その横で、ルチアナ(駄女神)とリーザ(大食いアイドル)が、黄金のブロックを見てヨダレを垂らしながら群がっていた。
「じゅ、純金100キロ……! これ全部ゴルド商会に持っていけば、一生遊んで暮らせるわぁぁ!!」
「ルナお姉様! 私と義姉妹の契りを結びましょう! パンの耳じゃなくて、高級食パンの真ん中だけ食べ放題よ!」
欲望のままに金塊に抱きつく二人を、ルナは「ふふっ」と優しく見守り、そして優太の方を向いて最高の笑顔を向けた。

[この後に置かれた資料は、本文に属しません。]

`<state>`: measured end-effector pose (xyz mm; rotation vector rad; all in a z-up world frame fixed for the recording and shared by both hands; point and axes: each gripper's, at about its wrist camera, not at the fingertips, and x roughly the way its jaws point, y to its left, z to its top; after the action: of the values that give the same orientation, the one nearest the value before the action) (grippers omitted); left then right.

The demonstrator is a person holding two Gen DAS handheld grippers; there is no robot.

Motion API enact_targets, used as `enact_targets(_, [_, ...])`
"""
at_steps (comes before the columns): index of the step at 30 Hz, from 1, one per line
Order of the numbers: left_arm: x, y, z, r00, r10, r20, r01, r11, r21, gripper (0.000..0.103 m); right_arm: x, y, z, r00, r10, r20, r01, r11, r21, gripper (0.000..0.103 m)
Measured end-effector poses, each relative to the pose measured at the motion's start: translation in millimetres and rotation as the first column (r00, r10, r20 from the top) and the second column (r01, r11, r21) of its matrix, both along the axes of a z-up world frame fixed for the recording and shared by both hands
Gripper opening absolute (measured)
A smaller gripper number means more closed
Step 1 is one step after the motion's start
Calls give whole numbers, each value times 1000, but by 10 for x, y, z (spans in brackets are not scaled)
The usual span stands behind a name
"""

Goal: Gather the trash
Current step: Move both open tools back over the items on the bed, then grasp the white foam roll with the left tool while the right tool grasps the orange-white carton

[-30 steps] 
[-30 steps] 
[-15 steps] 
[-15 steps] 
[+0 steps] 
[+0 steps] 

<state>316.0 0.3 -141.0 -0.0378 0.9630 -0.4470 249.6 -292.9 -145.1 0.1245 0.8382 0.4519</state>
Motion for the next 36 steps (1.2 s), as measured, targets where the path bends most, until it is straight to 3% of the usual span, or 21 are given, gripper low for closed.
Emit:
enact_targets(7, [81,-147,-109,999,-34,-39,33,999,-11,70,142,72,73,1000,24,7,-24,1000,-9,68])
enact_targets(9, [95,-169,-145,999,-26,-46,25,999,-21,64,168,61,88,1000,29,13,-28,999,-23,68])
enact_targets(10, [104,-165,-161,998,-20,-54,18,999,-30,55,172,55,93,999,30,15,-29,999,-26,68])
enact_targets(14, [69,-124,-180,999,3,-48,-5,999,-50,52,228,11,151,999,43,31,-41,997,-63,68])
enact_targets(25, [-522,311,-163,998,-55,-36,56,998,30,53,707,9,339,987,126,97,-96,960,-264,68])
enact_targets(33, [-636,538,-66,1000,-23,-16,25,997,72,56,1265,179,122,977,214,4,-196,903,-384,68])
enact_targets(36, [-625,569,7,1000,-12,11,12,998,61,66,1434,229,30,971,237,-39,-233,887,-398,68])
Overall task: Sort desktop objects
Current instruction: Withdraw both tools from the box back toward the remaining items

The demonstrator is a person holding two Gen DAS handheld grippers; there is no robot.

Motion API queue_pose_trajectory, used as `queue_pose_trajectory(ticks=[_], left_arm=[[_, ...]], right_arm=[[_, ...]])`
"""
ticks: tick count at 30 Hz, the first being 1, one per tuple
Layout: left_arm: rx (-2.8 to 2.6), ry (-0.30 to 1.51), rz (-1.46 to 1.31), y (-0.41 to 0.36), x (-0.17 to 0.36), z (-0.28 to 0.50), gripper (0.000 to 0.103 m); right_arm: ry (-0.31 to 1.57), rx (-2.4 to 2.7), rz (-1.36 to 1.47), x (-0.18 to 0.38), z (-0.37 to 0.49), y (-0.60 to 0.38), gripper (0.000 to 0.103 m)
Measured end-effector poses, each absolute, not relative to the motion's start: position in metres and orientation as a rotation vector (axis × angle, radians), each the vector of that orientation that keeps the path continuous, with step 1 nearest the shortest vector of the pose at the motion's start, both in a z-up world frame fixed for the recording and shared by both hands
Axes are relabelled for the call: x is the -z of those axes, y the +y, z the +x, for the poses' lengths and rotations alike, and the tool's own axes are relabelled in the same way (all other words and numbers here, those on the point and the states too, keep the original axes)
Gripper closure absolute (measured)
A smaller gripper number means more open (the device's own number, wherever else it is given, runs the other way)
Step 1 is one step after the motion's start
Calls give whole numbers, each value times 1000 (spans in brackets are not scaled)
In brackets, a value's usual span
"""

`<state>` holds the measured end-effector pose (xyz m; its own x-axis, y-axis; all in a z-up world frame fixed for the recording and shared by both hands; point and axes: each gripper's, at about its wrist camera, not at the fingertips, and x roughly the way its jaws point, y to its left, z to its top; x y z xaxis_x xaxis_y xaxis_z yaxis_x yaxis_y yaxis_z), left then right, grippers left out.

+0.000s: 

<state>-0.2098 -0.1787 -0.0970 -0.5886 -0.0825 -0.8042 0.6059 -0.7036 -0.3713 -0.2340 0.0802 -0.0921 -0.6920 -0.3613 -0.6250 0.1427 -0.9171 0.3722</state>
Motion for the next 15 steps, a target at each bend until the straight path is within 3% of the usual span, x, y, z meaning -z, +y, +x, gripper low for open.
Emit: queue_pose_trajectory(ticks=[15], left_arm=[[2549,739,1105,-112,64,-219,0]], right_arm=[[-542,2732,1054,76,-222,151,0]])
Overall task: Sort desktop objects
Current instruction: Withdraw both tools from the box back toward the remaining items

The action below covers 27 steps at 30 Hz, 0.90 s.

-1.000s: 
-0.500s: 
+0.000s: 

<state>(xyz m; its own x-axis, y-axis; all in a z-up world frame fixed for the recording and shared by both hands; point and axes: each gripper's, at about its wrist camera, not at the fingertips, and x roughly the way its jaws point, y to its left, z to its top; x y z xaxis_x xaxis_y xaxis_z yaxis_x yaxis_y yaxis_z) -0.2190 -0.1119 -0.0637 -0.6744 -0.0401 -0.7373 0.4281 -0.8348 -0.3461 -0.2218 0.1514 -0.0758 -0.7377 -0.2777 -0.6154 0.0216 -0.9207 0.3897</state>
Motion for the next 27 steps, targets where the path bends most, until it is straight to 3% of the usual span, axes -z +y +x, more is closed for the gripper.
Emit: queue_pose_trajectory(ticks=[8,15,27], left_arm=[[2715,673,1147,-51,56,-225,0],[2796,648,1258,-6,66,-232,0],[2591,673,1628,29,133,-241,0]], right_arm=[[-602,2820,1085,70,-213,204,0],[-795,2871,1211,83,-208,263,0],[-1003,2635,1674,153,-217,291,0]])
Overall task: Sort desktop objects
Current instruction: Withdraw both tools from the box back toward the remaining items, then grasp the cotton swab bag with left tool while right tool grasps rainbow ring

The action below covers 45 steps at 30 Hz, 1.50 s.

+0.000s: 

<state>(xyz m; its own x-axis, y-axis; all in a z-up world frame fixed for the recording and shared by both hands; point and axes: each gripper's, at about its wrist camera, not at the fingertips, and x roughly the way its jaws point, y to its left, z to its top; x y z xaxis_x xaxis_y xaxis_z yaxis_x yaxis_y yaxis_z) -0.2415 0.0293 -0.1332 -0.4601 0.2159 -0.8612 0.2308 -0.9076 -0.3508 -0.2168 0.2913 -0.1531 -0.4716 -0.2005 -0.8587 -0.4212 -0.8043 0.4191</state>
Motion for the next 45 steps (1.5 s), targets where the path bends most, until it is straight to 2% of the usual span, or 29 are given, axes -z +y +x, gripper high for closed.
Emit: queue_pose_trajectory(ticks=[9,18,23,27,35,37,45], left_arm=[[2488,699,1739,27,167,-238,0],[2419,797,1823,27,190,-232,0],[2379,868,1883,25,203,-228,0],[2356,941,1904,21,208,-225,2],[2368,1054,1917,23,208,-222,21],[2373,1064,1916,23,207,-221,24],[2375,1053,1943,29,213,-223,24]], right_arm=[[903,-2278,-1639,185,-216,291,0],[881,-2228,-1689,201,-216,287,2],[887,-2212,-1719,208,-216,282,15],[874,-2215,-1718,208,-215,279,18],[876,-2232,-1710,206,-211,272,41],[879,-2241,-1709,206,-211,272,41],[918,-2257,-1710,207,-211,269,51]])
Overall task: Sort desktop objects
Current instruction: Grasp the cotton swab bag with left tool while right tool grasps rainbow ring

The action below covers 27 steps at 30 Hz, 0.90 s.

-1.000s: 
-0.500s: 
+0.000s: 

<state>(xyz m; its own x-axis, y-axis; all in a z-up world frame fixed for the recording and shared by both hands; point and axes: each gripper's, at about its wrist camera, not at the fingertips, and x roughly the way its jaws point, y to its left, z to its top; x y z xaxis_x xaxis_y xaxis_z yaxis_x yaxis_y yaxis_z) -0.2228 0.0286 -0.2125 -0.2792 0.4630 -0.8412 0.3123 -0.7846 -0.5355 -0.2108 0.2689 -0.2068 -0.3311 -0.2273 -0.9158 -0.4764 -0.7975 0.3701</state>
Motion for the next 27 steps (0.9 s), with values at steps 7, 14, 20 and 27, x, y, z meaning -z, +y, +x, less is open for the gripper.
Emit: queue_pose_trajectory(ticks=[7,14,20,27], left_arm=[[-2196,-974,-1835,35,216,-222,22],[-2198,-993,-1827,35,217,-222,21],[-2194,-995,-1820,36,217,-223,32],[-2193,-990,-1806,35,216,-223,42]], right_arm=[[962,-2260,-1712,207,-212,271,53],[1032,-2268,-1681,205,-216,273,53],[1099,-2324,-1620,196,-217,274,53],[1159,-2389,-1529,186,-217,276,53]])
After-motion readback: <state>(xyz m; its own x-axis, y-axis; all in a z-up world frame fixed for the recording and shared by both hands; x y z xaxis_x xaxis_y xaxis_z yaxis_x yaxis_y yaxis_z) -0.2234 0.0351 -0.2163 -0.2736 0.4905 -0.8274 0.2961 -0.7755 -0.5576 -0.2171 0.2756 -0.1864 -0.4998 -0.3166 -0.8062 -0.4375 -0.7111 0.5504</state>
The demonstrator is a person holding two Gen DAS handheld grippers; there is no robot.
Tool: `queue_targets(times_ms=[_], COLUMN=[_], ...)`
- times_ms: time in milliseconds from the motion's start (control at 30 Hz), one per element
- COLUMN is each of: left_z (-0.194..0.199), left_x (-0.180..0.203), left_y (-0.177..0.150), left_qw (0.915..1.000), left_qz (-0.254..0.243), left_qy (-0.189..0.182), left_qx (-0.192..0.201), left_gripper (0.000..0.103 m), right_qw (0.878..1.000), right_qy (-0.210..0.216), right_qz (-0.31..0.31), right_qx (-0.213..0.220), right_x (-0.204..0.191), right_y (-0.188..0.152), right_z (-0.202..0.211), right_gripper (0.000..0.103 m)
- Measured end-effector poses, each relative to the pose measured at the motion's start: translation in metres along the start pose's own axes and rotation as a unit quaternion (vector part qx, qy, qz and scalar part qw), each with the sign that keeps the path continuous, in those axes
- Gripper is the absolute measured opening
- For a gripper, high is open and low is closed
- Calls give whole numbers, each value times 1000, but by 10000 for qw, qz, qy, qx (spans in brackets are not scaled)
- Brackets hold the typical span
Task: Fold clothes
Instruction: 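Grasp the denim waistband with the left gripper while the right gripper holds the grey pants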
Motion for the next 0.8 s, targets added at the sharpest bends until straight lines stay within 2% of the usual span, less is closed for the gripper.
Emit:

「優太。あなたがこの村の専属医になってくれて、美味しいご飯を作ってくれるから、私、このお金を全部あなたに払おうと思うの。これで、優太の『地球のすぱいす』を買って、毎日美味しいカレーをお腹いっぱい作ってちょうだいね!」
純真無垢なエルフの善意。
しかし、経済学や歴史を学んだことのある現代日本の医学生にとって、それは悪魔の宣告に等しかった。
「バ……バカヤロウ!!」
優太は顔面を蒼白にして叫んだ。
「こんな純金100キロを、このちっぽけな村の市場や商会に一気に流してみろ! 村中の物価がバグって、パン1個が金貨100枚になるような『超絶インフレ(ハイパーインフレーション)』が起きるぞ!!」
「いんふれ……? なあにそれ、美味しいの?」
ルナが不思議そうに首を傾げる。
「お前ら全員、経済の概念ってもんがないのかァァァッ!!」
オークの襲撃という「物理的な暴力」はワスプ薙刀で弾き返せた優太だったが、無知なエルフがもたらした「純金100kgという経済の暴力」を前に、かつてない絶望の悲鳴を上げるのだった。